Give every line of the material back exactly, images removed.

### Stored data
* * * * * * *

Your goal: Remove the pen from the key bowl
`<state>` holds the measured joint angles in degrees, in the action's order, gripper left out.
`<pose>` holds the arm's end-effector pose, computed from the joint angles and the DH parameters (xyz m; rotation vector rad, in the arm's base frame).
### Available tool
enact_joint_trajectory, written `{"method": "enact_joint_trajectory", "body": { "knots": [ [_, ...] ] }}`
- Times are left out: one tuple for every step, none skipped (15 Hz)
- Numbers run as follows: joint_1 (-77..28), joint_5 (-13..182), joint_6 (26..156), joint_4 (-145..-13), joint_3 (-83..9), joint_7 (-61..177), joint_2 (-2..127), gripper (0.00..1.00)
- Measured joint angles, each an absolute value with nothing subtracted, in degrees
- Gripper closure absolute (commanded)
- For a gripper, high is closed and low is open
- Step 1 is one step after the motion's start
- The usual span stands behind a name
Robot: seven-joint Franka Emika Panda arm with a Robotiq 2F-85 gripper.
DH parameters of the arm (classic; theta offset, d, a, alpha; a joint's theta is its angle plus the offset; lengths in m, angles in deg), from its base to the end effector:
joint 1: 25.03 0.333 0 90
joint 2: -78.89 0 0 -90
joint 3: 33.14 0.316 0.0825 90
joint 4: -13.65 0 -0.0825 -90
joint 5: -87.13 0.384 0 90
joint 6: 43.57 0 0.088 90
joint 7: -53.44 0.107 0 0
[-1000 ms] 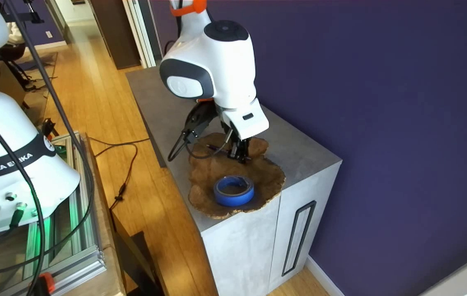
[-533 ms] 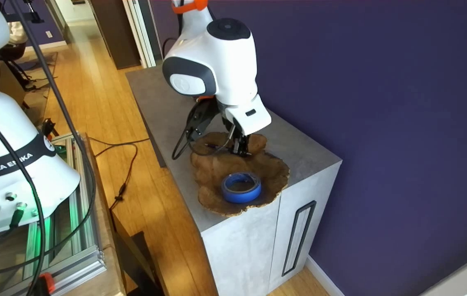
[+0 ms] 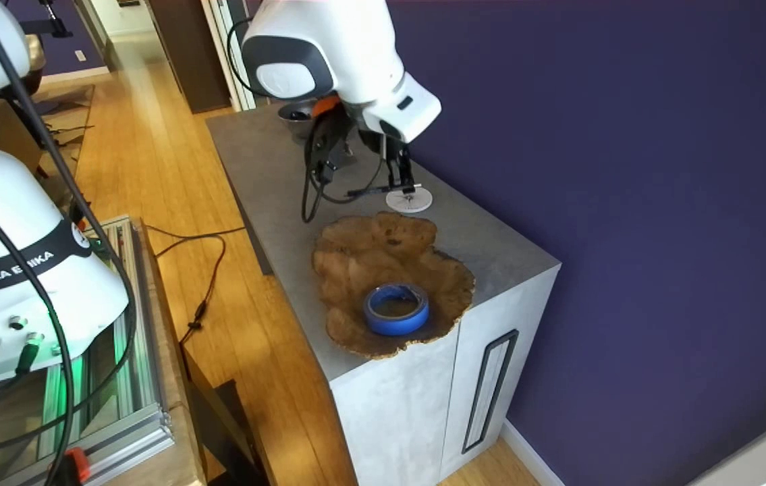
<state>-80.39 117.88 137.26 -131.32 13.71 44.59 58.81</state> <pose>0.4704 -0.1017 0.2116 -2.6881 0.8496 -0.5019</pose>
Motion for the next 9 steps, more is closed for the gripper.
{"method": "enact_joint_trajectory", "body": {
  "knots": [
    [-78.1, 117.6, 137.8, -131.6, 14.7, 44.7, 59.6, 0.97],
    [-74.4, 117.4, 137.9, -131.7, 14.5, 44.9, 60.4, 0.97],
    [-70.4, 117.1, 137.8, -131.7, 13.8, 45.1, 61.2, 0.97],
    [-66.0, 116.5, 137.4, -131.7, 12.7, 45.5, 61.9, 0.97],
    [-61.7, 115.6, 136.2, -131.7, 11.3, 46.1, 62.4, 0.97],
    [-57.6, 114.4, 134.4, -131.7, 9.6, 46.8, 62.9, 0.97],
    [-53.7, 112.5, 132.2, -131.6, 7.4, 47.8, 63.2, 0.97],
    [-49.5, 110.3, 129.6, -131.3, 4.5, 48.7, 63.4, 0.97],
    [-45.1, 107.9, 126.9, -130.7, 0.9, 49.4, 63.4, 0.97]
  ]
}}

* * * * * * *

### Output
Your goal: Remove the pen from the key bowl
`<state>` holds the measured joint angles in degrees, in the action's order, gripper left out.
`<pose>` holds the arm's end-effector pose, computed from the joint angles and the DH parameters (xyz m; rotation vector rad, in the arm's base frame).
### Available tool
enact_joint_trajectory, written `{"method": "enact_joint_trajectory", "body": { "knots": [ [_, ...] ] }}`
- Times are left out: one tuple for every step, none skipped (15 Hz)
- Numbers run as follows: joint_1 (-77..28), joint_5 (-13..182), joint_6 (26..156), joint_4 (-145..-13), joint_3 (-83..9), joint_7 (-61..177), joint_2 (-2..127), gripper (0.00..1.00)
- Measured joint angles, each an absolute value with nothing subtracted, in degrees
- Gripper closure absolute (commanded)
- For a gripper, high is closed and low is open
- Step 1 is one step after the motion's start
- The usual span stands behind a name
Robot: seven-joint Franka Emika Panda arm with a Robotiq 2F-85 gripper.
DH parameters of the arm (classic; theta offset, d, a, alpha; a joint's theta is its angle plus the offset; lengths in m, angles in deg), from its base to the end effector:
joint 1: 25.03 0.333 0 90
joint 2: -78.89 0 0 -90
joint 3: 33.14 0.316 0.0825 90
joint 4: -13.65 0 -0.0825 -90
joint 5: -87.13 0.384 0 90
joint 6: 43.57 0 0.088 90
joint 7: -53.44 0.107 0 0
[-1000 ms] 
[-533 ms] 
[+0 ms] 
<state>-80.39 117.88 137.26 -131.32 13.71 44.59 58.81</state> <pose>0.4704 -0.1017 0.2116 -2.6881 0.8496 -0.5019</pose>
Motion for the next 9 steps, more is closed for the gripper.
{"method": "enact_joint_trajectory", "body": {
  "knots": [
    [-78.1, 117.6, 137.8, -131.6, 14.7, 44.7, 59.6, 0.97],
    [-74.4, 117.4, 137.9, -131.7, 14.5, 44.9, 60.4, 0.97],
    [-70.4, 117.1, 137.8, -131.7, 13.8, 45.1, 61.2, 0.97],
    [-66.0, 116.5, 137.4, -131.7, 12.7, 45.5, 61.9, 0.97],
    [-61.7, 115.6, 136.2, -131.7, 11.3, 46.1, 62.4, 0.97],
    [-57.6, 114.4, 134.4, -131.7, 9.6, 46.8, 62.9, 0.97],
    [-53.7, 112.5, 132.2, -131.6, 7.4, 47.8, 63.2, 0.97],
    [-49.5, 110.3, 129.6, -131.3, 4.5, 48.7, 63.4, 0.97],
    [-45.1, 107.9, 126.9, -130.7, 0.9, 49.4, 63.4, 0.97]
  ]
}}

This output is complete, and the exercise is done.